Determine how many lines in the records hold "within", and give that number with nothing added.

(Stored entries)
┄┄┄┄┄┄
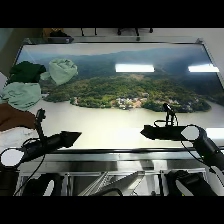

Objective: Fold the shirts.

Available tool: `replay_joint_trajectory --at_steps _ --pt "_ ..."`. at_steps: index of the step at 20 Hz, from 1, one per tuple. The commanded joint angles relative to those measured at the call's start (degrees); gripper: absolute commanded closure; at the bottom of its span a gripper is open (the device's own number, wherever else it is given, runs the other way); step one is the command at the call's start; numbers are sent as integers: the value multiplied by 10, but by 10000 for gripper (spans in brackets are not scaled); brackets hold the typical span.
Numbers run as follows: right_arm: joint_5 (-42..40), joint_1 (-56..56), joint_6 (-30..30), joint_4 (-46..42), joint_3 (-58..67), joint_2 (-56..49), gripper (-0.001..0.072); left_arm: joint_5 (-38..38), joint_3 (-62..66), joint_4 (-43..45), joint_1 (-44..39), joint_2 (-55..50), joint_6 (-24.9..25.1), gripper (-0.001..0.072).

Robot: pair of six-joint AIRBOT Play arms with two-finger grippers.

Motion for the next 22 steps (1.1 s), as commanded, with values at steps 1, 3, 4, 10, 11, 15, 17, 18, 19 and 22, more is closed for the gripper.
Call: replay_joint_trajectory --at_steps 1,3,4,10,11,15,17,18,19,22 --pt "-26 0 0 0 0 0 686 107 83 128 0 -24 0 381" --pt "-38 0 0 -1 0 0 682 127 170 269 3 -87 -12 29" --pt "-42 0 0 -2 0 0 599 135 211 309 12 -130 -17 39" --pt "-104 -2 0 -4 0 -30 268 113 508 315 110 -533 -22 -1" --pt "-112 -3 0 -11 0 -36 266 108 563 315 114 -602 -23 -1" --pt "-137 -3 0 -24 0 -60 66 87 754 315 127 -826 -63 -1" --pt "-148 -5 0 -24 0 -68 68 89 825 315 129 -901 -76 -1" --pt "-153 -6 0 -24 0 -69 69 95 857 315 129 -934 -76 -1" --pt "-160 -6 0 -24 0 -70 69 104 878 315 129 -957 -76 -1" --pt "-178 -6 0 -24 0 -73 70 109 941 314 120 -1025 -77 0"
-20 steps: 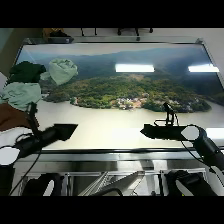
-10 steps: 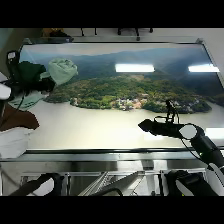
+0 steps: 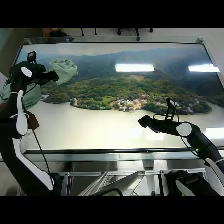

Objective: Fold the shirts.

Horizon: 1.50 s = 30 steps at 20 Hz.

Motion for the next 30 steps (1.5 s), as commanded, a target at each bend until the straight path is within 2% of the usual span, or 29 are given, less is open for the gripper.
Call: replay_joint_trajectory --at_steps 1,2,3,4,5,6,7,9,11,13,15,18,22,23,24,25,26,27,29,30 --pt "-21 0 0 -1 0 -5 71 10 75 0 -6 -89 -7 0" --pt "-22 0 0 -1 0 -5 71 22 64 -5 -11 -90 -6 70" --pt "-22 0 0 -1 0 -5 72 27 53 -18 -12 -88 -6 453" --pt "-22 0 0 -1 0 -5 73 13 52 -34 -12 -81 -5 699" --pt "-19 0 0 2 0 -4 121 7 52 -55 -12 -69 -5 699" --pt "-7 0 0 6 0 -4 334 -2 52 -78 -12 -52 -4 699" --pt "5 0 0 7 0 -5 488 -19 59 -105 -13 -28 -3 700" --pt "16 0 0 7 0 -5 518 -62 69 -151 -21 33 24 700" --pt "18 -1 -3 6 1 -2 694 -114 69 -195 -39 111 25 700" --pt "37 -1 -43 5 14 5 692 -166 57 -240 -66 197 25 700" --pt "95 -15 -88 0 50 9 693 -205 26 -250 -105 273 18 699" --pt "191 -73 -93 -8 110 9 692 -257 -54 -248 -179 352 4 699" --pt "254 -146 -120 -8 132 8 681 -242 -209 -248 -284 389 -1 699" --pt "264 -160 -120 -8 132 8 556 -230 -245 -248 -306 387 -1 699" --pt "271 -171 -120 -8 132 8 371 -214 -277 -248 -326 383 0 697" --pt "276 -181 -123 -8 132 8 298 -206 -299 -249 -339 375 0 646" --pt "277 -187 -137 -8 132 8 298 -207 -308 -249 -345 367 0 210" --pt "282 -194 -145 -8 132 8 298 -213 -311 -250 -345 360 -6 30" --pt "300 -209 -151 -8 132 8 296 -233 -311 -249 -325 358 -6 30" --pt "306 -213 -158 -8 132 6 228 -248 -311 -246 -304 362 -6 30"
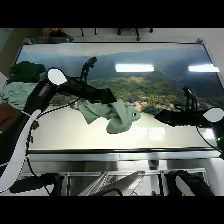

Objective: Fold the shirts.

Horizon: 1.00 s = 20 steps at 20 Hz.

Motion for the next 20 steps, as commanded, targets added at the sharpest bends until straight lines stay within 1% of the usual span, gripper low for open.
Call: replay_joint_trajectory --at_steps 1,2,3,4,5,8,9,11,12,15,17,19,20 --pt "29 -20 -21 0 1 -7 149 -42 -19 19 35 0 -3 31" --pt "29 -19 -21 5 0 -15 126 -64 -21 61 57 2 -17 31" --pt "29 -18 -27 23 -7 -24 126 -74 -40 100 74 9 -30 32" --pt "28 -18 -43 47 -18 -35 126 -73 -66 131 89 17 -33 31" --pt "28 -18 -63 79 -31 -49 126 -59 -97 144 106 22 -33 32" --pt "2 10 -148 192 -74 -96 126 34 -182 143 149 21 -32 31" --pt "-16 33 -166 211 -81 -113 126 71 -200 127 156 13 -24 32" --pt "-61 97 -181 232 -82 -155 125 114 -205 78 169 -19 7 31" --pt "-85 128 -194 251 -82 -174 125 118 -195 67 174 -37 15 32" --pt "-159 199 -247 337 -82 -227 126 116 -167 75 192 -79 18 32" --pt "-168 219 -280 396 -81 -262 131 117 -159 74 203 -104 19 32" --pt "-167 224 -318 445 -81 -284 142 118 -147 73 202 -131 22 59" --pt "-167 223 -328 464 -81 -289 187 118 -138 74 198 -144 24 59"
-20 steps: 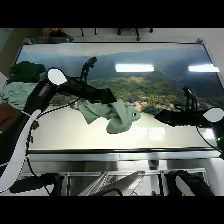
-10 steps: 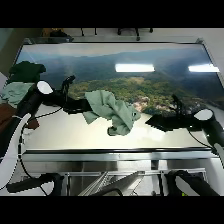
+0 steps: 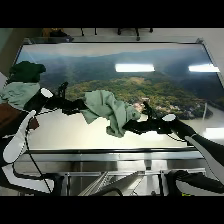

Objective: Fold the shirts.

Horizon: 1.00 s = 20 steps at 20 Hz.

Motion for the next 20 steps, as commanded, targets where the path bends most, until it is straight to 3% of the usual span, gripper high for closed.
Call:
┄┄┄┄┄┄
Solution to this problem >>
2